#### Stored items
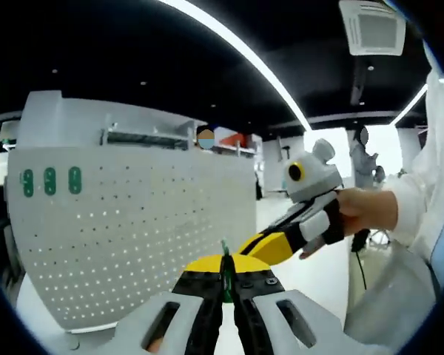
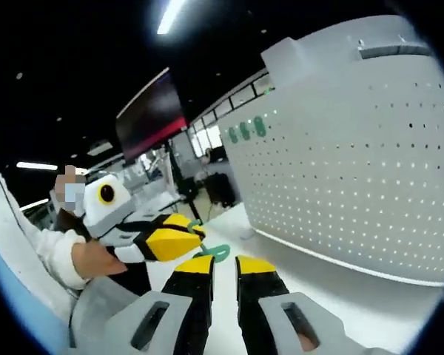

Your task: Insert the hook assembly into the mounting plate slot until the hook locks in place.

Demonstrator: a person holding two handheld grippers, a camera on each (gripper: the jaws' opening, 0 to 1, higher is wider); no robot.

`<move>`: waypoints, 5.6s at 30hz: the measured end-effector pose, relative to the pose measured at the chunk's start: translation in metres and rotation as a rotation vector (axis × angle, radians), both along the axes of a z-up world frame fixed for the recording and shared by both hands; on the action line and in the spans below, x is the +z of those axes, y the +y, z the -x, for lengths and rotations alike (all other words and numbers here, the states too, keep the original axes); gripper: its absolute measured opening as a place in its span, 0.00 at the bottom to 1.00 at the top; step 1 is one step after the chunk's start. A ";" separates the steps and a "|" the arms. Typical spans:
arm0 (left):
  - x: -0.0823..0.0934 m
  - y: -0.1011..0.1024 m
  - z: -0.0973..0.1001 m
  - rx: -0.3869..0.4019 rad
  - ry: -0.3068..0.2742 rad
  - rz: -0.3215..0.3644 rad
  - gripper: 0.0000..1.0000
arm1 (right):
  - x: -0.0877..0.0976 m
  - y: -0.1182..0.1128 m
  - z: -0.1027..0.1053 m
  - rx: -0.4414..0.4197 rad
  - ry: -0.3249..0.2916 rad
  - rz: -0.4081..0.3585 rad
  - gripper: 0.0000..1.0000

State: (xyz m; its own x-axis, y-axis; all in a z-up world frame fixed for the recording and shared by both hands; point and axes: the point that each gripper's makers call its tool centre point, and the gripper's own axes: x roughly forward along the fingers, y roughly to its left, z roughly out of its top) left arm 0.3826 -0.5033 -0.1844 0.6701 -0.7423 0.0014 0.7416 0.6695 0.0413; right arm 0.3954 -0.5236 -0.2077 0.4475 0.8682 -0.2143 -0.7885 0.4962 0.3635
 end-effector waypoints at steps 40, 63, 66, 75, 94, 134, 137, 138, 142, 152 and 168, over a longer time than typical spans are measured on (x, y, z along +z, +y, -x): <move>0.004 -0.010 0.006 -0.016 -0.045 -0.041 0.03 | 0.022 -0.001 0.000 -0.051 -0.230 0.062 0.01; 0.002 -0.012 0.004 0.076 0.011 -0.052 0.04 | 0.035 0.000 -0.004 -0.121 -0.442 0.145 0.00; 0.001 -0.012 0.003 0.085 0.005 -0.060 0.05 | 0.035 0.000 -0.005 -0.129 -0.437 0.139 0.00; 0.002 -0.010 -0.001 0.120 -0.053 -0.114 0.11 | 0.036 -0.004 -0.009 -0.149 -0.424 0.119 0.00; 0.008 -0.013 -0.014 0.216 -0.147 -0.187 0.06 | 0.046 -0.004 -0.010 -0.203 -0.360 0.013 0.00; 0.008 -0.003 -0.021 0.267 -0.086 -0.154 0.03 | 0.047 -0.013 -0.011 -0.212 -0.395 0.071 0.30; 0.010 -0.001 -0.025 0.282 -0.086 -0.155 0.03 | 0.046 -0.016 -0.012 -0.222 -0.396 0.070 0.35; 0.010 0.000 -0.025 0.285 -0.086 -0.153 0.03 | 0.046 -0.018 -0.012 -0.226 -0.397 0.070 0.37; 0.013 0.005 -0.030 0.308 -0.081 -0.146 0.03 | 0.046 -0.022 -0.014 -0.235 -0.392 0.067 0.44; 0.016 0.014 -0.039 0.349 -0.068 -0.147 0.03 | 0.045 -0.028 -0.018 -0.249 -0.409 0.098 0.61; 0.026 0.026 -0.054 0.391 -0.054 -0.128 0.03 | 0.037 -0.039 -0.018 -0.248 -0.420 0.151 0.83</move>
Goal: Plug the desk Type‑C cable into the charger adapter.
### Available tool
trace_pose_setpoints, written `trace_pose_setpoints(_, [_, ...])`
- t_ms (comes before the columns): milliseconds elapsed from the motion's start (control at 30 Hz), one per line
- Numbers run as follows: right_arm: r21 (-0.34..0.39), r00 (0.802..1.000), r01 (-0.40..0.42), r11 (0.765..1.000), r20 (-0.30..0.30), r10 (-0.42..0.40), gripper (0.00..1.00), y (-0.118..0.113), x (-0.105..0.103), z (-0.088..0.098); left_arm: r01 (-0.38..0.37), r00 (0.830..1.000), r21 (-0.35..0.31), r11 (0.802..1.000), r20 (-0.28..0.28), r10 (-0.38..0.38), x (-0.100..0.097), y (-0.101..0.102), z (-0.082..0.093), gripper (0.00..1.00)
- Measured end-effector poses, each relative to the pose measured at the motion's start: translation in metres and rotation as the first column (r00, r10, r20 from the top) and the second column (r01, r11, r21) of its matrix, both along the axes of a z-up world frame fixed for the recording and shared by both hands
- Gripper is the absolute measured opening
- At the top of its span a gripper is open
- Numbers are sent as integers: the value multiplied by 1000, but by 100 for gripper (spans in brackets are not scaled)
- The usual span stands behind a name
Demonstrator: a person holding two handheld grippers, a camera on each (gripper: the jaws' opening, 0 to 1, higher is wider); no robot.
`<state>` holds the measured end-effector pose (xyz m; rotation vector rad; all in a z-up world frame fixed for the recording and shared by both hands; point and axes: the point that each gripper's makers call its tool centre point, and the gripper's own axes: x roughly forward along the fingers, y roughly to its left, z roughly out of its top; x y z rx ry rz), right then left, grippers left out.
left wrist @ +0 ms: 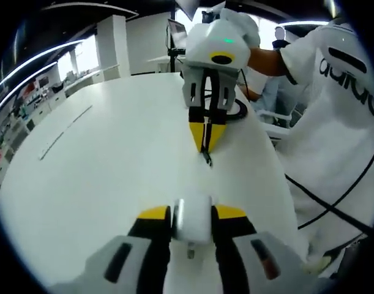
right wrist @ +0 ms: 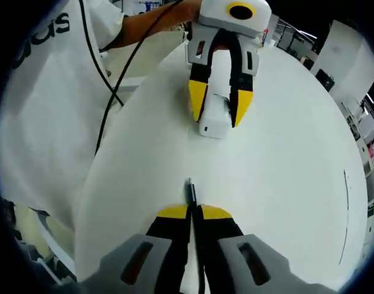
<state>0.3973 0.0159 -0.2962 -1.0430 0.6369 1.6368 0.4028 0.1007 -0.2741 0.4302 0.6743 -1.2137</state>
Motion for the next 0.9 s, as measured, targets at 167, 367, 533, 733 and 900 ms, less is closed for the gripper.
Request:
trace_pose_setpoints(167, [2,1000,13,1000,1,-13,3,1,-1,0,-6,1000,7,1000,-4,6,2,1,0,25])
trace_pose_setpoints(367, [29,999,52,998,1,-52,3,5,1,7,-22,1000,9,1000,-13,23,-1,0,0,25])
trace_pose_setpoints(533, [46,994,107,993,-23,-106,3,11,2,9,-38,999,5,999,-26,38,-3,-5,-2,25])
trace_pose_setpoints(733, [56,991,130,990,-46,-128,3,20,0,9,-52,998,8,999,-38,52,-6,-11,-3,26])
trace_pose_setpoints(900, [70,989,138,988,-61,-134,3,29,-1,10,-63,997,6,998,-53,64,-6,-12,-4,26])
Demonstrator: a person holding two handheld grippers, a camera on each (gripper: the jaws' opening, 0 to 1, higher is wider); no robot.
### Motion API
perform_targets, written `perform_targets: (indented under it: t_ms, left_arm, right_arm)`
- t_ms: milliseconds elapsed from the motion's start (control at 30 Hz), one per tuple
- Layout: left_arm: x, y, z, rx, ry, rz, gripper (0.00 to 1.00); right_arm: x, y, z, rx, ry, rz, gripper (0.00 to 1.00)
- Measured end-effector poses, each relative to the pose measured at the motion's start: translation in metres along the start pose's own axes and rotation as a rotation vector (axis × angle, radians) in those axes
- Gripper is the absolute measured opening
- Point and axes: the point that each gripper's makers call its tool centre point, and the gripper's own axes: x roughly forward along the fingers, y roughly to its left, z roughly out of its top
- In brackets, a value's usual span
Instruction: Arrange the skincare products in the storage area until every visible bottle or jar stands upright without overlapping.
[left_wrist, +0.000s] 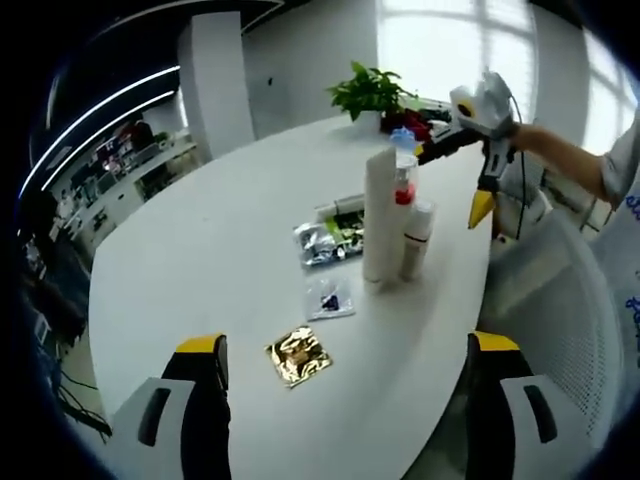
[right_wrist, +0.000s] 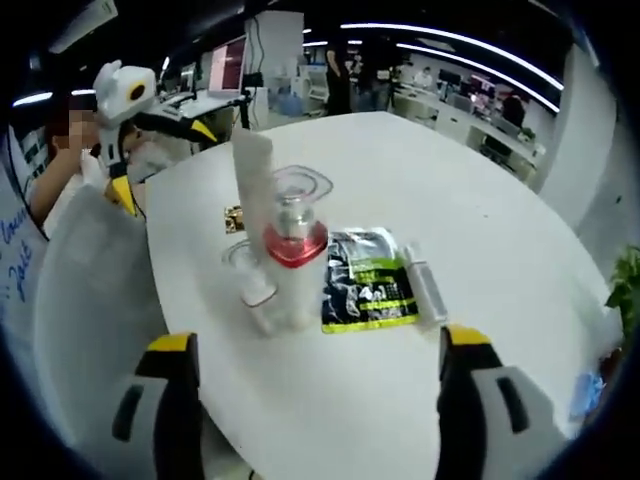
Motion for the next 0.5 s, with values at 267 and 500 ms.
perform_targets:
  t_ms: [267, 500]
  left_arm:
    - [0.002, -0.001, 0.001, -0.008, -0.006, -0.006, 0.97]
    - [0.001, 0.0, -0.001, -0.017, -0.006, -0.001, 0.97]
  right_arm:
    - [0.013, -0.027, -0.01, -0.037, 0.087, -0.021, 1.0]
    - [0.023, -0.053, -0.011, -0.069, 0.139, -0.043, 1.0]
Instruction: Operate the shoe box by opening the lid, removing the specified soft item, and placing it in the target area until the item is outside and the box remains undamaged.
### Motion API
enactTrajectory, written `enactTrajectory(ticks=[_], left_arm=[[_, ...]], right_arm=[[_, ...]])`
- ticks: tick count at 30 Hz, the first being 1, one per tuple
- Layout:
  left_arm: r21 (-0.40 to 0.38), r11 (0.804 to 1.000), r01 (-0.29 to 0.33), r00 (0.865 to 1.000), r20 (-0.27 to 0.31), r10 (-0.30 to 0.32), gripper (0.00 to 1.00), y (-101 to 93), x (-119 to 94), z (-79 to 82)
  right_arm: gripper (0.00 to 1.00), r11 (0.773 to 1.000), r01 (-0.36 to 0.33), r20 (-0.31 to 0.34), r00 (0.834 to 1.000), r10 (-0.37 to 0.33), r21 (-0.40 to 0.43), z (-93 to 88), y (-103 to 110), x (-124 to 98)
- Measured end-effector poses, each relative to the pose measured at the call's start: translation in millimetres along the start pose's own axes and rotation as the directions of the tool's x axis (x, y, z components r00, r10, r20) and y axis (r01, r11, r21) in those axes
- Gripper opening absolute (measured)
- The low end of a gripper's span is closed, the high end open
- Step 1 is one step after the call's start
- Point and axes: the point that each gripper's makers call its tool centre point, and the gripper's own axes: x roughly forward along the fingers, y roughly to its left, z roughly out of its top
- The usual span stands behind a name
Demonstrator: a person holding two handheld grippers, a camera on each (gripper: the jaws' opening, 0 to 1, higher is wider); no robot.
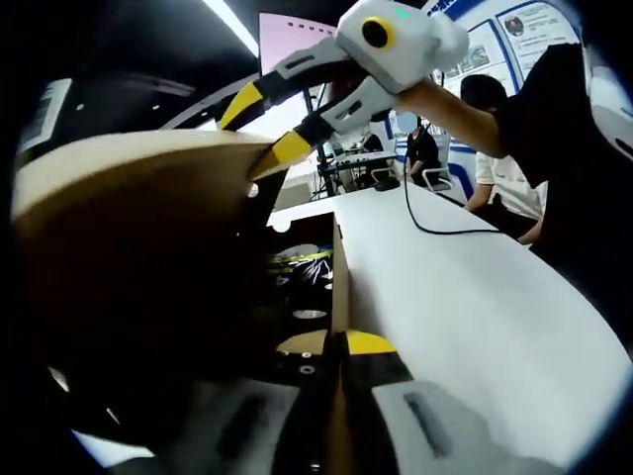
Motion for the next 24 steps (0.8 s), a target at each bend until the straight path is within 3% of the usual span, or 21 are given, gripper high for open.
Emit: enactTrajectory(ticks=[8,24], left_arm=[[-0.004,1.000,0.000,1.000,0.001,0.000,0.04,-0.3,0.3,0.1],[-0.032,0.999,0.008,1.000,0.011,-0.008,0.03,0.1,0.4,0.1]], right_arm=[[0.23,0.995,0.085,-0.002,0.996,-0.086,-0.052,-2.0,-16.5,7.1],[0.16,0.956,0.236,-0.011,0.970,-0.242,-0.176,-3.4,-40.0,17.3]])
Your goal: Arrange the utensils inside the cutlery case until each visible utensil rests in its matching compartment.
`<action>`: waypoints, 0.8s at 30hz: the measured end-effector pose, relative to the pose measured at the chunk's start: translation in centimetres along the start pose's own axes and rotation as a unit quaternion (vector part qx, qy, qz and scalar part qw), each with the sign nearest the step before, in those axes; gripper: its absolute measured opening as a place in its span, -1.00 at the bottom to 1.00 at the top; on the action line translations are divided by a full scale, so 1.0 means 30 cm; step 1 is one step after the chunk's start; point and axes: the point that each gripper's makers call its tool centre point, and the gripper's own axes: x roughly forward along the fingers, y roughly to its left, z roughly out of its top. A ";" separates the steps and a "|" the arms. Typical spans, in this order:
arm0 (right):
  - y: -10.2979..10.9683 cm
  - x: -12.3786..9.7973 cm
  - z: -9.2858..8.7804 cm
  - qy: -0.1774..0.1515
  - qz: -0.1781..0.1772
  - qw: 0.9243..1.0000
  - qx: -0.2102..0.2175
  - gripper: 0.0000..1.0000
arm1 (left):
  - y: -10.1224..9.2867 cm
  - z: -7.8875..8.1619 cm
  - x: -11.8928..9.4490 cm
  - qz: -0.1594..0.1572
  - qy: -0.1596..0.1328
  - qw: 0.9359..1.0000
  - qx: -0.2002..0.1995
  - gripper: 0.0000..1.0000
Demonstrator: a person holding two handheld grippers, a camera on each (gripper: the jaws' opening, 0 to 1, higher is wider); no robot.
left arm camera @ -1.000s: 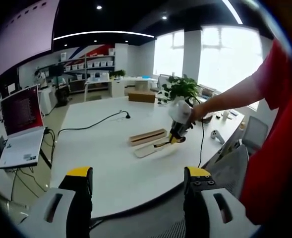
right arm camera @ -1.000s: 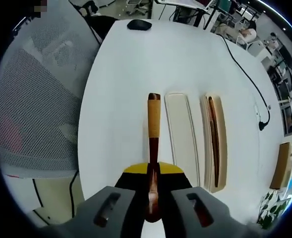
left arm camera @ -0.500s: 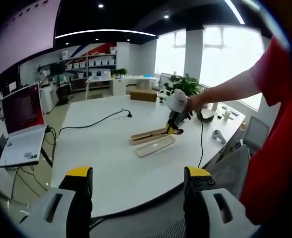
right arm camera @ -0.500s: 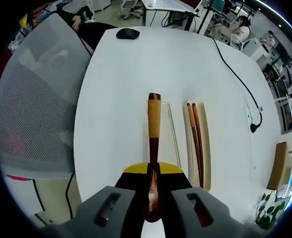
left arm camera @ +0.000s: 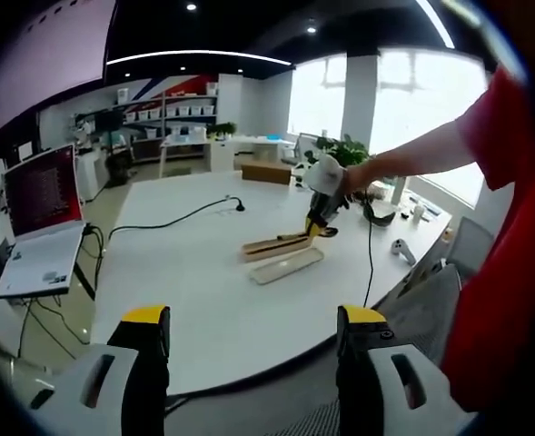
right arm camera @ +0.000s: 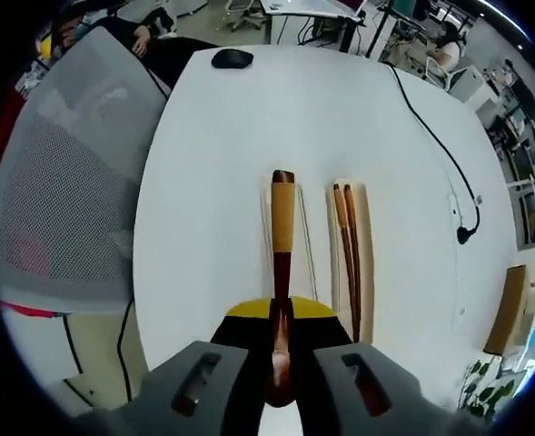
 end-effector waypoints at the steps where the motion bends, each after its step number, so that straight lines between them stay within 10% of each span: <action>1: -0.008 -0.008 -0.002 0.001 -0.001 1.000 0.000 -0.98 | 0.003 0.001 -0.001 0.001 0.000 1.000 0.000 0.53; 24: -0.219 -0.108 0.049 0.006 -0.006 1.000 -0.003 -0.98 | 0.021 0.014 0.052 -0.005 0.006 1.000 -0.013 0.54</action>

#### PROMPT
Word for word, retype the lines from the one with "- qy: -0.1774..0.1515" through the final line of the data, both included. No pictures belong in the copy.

#### EXERCISE RESULT
  - qy: -0.1774..0.1515
  - qz: -0.1781..0.1772
  - qw: 0.9243..1.0000
  - qx: -0.2102..0.2175
  - gripper: 0.0000..1.0000
arm1 (left):
  - y: -10.1224..9.2867 cm
  - z: -7.8875..8.1619 cm
  - x: -11.8928..9.4490 cm
  - qz: -0.1594..0.1572
  - qy: -0.1596..0.1328
  - qw: 0.9359..1.0000
  - qx: -0.2002..0.1995
  - gripper: 0.0000..1.0000
Demonstrator: a person holding two handheld grippers, a camera on each (gripper: the jaws' opening, 0 to 1, higher is wider); no robot.
left arm camera @ -1.000s: 
right arm camera @ -1.000s: 
left arm camera @ -0.500s: 
right arm camera @ -0.500s: 
left arm camera @ +0.000s: 
right arm camera @ +0.000s: 
 end-effector waypoints at the steps where the motion bends, each after its step number, so that straight lines between them stay within 10% of each span: <action>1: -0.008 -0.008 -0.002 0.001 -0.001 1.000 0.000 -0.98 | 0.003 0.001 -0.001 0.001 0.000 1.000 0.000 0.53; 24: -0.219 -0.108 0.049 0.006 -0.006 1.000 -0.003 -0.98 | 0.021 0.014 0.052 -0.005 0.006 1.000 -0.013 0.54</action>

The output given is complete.